> [Task brief]: An exact, picture-free copy of the listing is required.

> [Data to use]:

★ ★ ★ ★ ★

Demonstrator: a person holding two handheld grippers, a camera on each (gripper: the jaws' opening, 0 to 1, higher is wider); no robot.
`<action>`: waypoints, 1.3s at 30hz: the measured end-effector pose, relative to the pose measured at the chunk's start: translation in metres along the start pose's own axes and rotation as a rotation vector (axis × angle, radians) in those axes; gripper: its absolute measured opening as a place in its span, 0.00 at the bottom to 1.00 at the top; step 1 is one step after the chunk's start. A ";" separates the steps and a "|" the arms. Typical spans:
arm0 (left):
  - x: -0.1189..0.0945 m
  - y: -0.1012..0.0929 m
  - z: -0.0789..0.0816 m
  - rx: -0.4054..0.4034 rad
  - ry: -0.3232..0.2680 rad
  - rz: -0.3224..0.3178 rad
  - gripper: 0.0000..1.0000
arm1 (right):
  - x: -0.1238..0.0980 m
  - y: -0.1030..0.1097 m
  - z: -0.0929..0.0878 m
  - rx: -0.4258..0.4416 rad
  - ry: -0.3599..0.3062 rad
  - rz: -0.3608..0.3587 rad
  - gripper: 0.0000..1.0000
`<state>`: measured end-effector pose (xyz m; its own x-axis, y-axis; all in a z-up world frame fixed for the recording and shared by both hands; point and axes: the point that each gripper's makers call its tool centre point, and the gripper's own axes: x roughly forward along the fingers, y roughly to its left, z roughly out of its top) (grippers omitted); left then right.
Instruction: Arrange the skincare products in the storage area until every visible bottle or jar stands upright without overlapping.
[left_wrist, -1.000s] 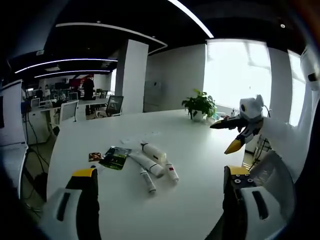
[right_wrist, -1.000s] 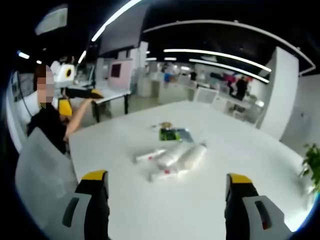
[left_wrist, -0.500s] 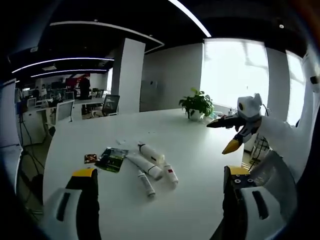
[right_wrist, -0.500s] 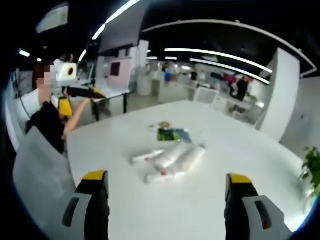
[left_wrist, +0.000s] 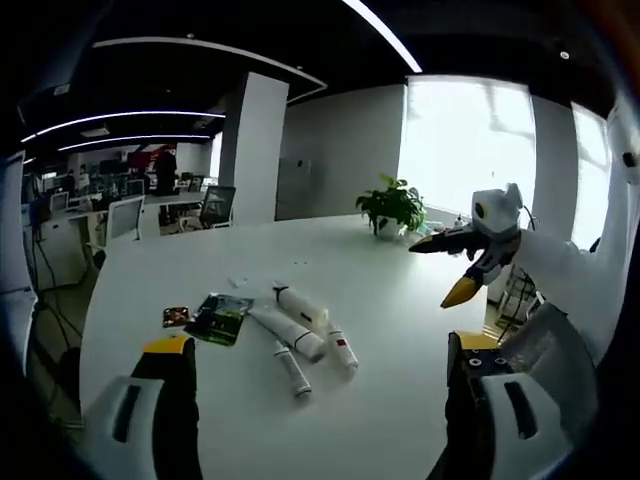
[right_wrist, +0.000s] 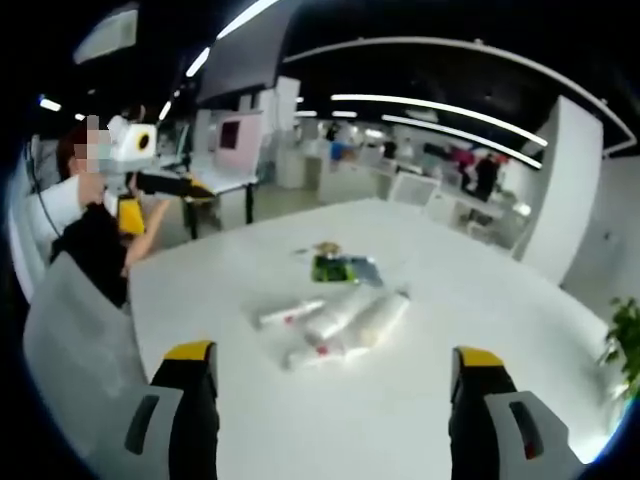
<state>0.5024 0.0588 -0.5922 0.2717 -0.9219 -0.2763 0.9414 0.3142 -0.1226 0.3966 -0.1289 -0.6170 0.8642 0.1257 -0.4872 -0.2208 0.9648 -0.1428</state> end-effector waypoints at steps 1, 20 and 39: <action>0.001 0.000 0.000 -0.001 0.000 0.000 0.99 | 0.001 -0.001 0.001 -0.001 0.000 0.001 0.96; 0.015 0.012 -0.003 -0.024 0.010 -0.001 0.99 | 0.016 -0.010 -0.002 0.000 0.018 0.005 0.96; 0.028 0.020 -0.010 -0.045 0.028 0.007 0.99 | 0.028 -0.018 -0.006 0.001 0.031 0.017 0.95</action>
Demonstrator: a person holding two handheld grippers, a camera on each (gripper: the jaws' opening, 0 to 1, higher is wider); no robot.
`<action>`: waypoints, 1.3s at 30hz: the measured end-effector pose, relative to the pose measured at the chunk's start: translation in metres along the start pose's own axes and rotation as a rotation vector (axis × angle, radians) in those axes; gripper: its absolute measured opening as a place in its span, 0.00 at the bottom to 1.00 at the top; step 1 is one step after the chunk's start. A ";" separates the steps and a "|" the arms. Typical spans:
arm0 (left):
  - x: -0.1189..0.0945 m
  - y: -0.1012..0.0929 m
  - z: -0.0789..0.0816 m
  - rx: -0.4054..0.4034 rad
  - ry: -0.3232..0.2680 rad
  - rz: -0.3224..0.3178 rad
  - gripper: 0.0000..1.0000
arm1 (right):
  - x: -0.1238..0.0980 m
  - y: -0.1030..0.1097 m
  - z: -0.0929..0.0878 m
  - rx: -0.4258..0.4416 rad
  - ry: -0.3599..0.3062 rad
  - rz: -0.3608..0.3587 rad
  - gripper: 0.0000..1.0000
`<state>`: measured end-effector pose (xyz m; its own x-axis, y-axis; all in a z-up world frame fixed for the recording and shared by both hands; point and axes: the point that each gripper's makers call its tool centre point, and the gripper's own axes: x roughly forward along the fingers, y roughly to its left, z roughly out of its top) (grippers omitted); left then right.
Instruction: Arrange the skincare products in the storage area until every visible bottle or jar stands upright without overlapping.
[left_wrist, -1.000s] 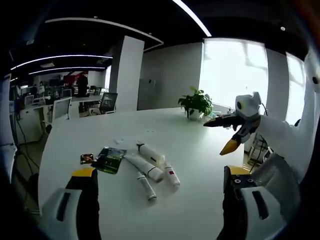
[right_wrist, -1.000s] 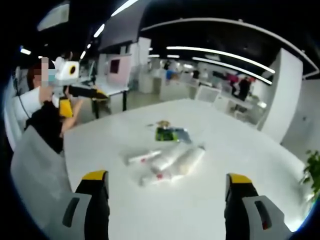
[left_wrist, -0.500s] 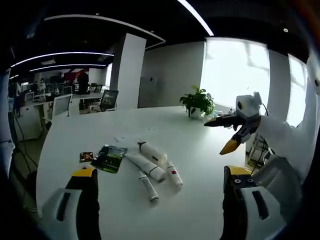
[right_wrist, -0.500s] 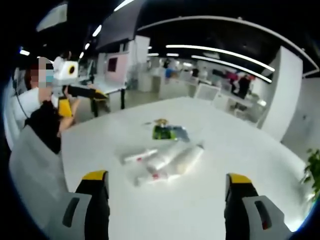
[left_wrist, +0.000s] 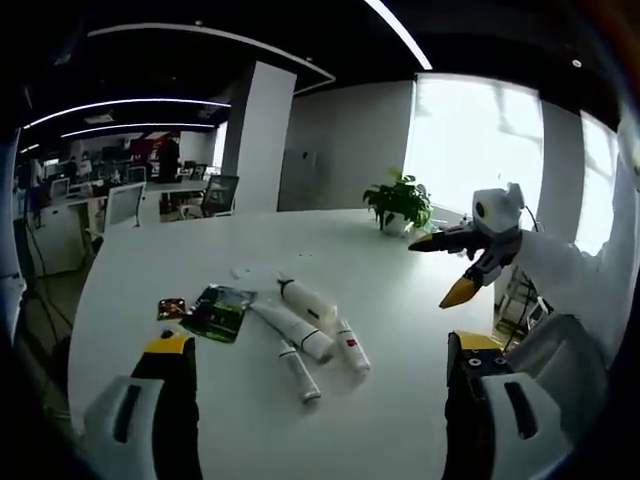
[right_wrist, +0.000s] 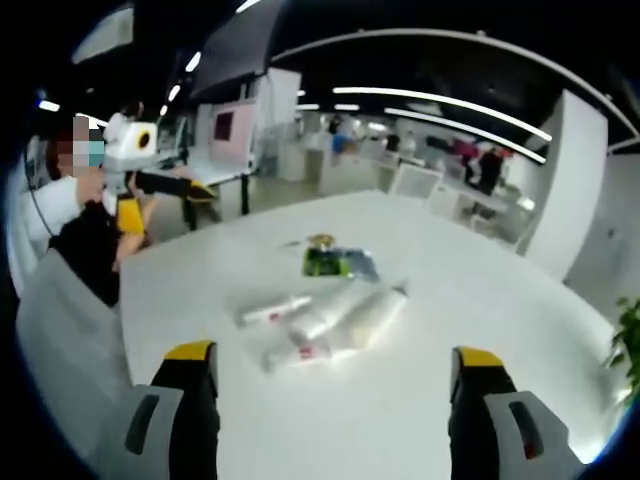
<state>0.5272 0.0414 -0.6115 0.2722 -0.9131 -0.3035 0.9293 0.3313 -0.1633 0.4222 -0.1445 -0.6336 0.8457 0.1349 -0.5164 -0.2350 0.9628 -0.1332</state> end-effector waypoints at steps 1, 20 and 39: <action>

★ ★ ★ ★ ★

> [Answer below]:
Demonstrator: a person holding two handheld grippers, a camera on each (gripper: the jaws' opening, 0 to 1, higher is wider); no robot.
`<action>`: waypoints, 1.3s at 30hz: the measured end-effector pose, relative to the pose measured at the chunk's start: translation in metres along the start pose's own axes and rotation as a rotation vector (axis × angle, radians) in those axes; gripper: its absolute measured opening as a place in its span, 0.00 at the bottom to 1.00 at the top; step 1 is one step after the chunk's start. A ";" separates the steps and a "|" the arms. Typical spans:
arm0 (left):
  - x: -0.1189..0.0945 m
  - y: -0.1012..0.0929 m
  - z: -0.0789..0.0816 m
  - rx: -0.4054..0.4034 rad
  - ry: -0.3232..0.2680 rad
  - rz: -0.3224..0.3178 rad
  - gripper: 0.0000..1.0000
arm1 (right):
  - x: -0.1238..0.0980 m
  - y: -0.1030..0.1097 m
  - z: -0.0929..0.0878 m
  - rx: -0.4258..0.4416 rad
  - ry: -0.3599..0.3062 rad
  - rz: -0.3608..0.3587 rad
  - gripper: 0.0000..1.0000
`<state>`: measured end-effector pose (xyz m; its own x-axis, y-axis; all in a z-up world frame fixed for the recording and shared by both hands; point and axes: the point that each gripper's makers call its tool centre point, and the gripper's own axes: x roughly forward along the fingers, y roughly to its left, z roughly out of its top) (grippers omitted); left then right.
Instruction: Arrange the skincare products in the storage area until every visible bottle or jar stands upright without overlapping.
[left_wrist, -1.000s] 
[right_wrist, -1.000s] 
[left_wrist, -0.500s] 
[right_wrist, -0.500s] 
[left_wrist, +0.000s] 
[right_wrist, +0.000s] 
<state>0.5024 0.0588 -0.5922 0.2717 -0.9219 -0.2763 0.9414 0.3142 -0.1226 0.3966 -0.1289 -0.6170 0.8642 0.1257 -0.4872 -0.2208 0.9648 -0.1428</state> end-effector waypoints at steps 1, 20 and 39: <action>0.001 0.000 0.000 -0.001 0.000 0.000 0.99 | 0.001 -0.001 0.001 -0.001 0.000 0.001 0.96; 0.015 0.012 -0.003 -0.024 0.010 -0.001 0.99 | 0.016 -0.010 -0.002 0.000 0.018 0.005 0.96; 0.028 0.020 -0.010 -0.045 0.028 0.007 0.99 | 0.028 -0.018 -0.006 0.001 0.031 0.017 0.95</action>
Demonstrator: a person holding two handheld grippers, a camera on each (gripper: the jaws' opening, 0 to 1, higher is wider); no robot.
`<action>`: waypoints, 1.3s at 30hz: the measured end-effector pose, relative to the pose measured at the chunk's start: translation in metres along the start pose's own axes and rotation as a rotation vector (axis × angle, radians) in those axes; gripper: its absolute measured opening as a place in its span, 0.00 at the bottom to 1.00 at the top; step 1 is one step after the chunk's start. A ";" separates the steps and a "|" the arms. Typical spans:
arm0 (left):
  - x: -0.1189..0.0945 m
  - y: -0.1012..0.0929 m
  - z: -0.0789..0.0816 m
  - rx: -0.4054..0.4034 rad
  - ry: -0.3232..0.2680 rad
  - rz: -0.3224..0.3178 rad
  - gripper: 0.0000..1.0000
arm1 (right):
  - x: -0.1238..0.0980 m
  - y: -0.1030..0.1097 m
  - z: -0.0929..0.0878 m
  - rx: -0.4258..0.4416 rad
  - ry: -0.3599..0.3062 rad
  - rz: -0.3608..0.3587 rad
  - gripper: 0.0000..1.0000
`<state>`: measured end-effector pose (xyz m; its own x-axis, y-axis; all in a z-up world frame fixed for the recording and shared by both hands; point and axes: the point that each gripper's makers call its tool centre point, and the gripper's own axes: x roughly forward along the fingers, y roughly to its left, z roughly out of its top) (grippers omitted); left then right.
Instruction: Arrange the skincare products in the storage area until every visible bottle or jar stands upright without overlapping.
[left_wrist, -1.000s] 
[right_wrist, -1.000s] 
[left_wrist, -0.500s] 
[right_wrist, -0.500s] 
[left_wrist, +0.000s] 
[right_wrist, +0.000s] 
<state>0.5272 0.0414 -0.6115 0.2722 -0.9131 -0.3035 0.9293 0.3313 -0.1633 0.4222 -0.1445 -0.6336 0.8457 0.1349 -0.5164 -0.2350 0.9628 -0.1332</state> end-effector waypoints at steps 1, 20 and 39: <action>

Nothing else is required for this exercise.